Andrea  illustrated a “rainbow of digital citizenship rights” model aimed a slicing digital citizenship in conceptual levels. The rainbow categorizes a number of communication “channels” between citizens and PAs (from local to global ones), similarly to the ISO-OSI network model. The positive feedback they get proposing the “rainbow” in an university course as well as in several informative events, encouraged them towards a more systematic test: The analysis of the proposals submitted in a public consultation on the fundamental principles of the Internet. Only a few of the proposals fell out of the model: these out-of-model items suggested a couple of improvements to the original characterization of Level 0 and Level1, to take into account “contractual aspects” and “digital identity management.” The framework is now more complete and satisfactory even though still worth of further validations.


Nothing to Hide and to Lose? Being Free on the Internet (Philipp Rössl, Judith Schossböck, Danube University Krems)
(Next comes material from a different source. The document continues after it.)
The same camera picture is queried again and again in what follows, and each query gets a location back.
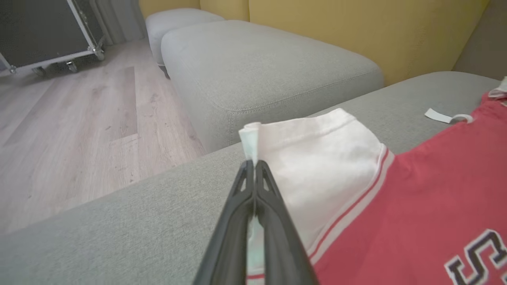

Philipp and Judith  ask the fundamental question about freedom on the internet. They argue from a Kantian perspective that the structure of the internet affects us in different ways. The core of their argument comes from the concept of free will and responsibility for our actions as outlined by Kant. They review the ideas of negative and positive freedoms, outlining what limits can be set for the exercise of free will.

The user of the internet has to accept the responsibilities that come with using the internet, while the “providers” of the internet have to make information regarding these responsibilities available. Based on these philosophical framework Judith Schossböck than continued to apply it to the current state of the internet. There is an ongoing debate whether the internet should be entirely free or if there should be limitations. Some countries (China, Russia, etc.) have made that decision for their people with several restrictions on internet usage.

The authors prioritize freedom over security.


Open Collaborative Government


Harnessing the Potential of IT-enabled Collaboration – A Classification for Open Government Collaboration (Jörn von Lucke, Katharina Große)

Jörn  and Katharina presented a multi-layered approach towards collaboration between citizens and governments. The key for collaboration is the agreement on a common goal by those involved. They proposed 8 classifications for Open Government Collaboration:

  • Data Collection – Data (existing datasets, new datasets)
  • Data Transformation – turn data into “information” like maps, graphs, etc…
  • Information
  • Knowledge – Combine existing information with new information like google docs or wikis
  • Crowd-funding – especially for cultural projects
  • Sharing – equipment, infrastructure e.g. car2go

This framework could be a first step towards stronger IT based collaboration.


Through Liquid Democracy to Sustainable Non-Bureaucratic Government (Alois Paulin)

Alois argues for self-managed government via digital technologies. Yet first he asked whether e-government has had any success at all – most likely not, due to a wrong approach by governments. Governments are dominated by bureaucracy and the bureaucratic machine – an important structure of government.